[EXERCISE GOAL]:
Report how many lines of the data below contain "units". Give nothing besides the number.

Data extracted from a collection
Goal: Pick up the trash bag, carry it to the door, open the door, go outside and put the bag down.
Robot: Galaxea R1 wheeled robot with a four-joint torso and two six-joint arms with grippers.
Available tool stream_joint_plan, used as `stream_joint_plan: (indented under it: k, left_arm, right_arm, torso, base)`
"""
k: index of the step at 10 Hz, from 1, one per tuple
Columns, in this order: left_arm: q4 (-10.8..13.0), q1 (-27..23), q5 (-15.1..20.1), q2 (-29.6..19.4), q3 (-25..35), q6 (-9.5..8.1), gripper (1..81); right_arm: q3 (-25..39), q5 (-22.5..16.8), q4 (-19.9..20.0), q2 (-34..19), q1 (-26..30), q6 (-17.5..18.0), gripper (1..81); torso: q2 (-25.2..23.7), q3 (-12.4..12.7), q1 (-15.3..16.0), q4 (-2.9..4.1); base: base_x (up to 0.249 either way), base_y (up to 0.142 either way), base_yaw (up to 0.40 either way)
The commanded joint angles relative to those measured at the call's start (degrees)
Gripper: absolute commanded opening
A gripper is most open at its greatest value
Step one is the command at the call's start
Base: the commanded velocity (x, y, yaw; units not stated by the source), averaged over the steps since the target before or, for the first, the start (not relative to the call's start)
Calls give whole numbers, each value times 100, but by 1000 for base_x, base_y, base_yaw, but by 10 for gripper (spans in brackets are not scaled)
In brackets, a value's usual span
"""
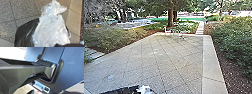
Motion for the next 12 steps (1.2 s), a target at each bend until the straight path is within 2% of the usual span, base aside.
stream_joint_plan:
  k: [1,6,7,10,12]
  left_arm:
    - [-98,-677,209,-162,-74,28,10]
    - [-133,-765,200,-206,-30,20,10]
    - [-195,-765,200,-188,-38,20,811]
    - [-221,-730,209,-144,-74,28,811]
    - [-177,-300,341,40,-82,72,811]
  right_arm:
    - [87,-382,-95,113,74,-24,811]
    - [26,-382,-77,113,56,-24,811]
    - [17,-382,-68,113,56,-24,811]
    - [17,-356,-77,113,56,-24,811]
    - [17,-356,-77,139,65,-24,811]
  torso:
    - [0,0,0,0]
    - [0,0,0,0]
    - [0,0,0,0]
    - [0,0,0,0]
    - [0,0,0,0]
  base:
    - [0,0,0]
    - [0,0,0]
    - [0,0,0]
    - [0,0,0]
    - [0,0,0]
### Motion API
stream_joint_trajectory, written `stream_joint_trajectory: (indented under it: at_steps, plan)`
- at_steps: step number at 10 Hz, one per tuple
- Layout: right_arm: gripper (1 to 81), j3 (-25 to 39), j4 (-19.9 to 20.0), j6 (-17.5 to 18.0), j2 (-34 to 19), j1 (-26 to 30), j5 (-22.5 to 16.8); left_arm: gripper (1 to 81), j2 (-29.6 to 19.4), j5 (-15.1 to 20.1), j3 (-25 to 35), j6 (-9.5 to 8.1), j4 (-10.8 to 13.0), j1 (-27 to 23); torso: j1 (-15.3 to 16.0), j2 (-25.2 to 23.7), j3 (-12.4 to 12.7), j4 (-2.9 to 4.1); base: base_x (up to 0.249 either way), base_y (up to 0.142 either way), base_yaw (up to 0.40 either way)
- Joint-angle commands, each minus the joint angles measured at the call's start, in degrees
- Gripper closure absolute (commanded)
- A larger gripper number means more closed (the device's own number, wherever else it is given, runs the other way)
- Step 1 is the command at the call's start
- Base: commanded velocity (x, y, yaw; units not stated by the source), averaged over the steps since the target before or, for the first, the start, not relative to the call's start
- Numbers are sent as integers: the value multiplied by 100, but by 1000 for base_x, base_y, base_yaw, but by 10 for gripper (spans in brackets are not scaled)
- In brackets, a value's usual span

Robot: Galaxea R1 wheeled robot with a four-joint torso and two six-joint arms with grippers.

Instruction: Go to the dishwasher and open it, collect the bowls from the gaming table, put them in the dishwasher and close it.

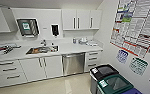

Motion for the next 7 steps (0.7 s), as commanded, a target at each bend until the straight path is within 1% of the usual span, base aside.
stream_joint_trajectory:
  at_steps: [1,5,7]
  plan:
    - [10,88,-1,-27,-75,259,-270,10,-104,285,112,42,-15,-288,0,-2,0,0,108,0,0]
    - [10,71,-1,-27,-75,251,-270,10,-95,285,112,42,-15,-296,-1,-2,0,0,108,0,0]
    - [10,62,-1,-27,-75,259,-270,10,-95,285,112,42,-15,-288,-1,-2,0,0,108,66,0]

[WRITTEN RESPONSE]:
2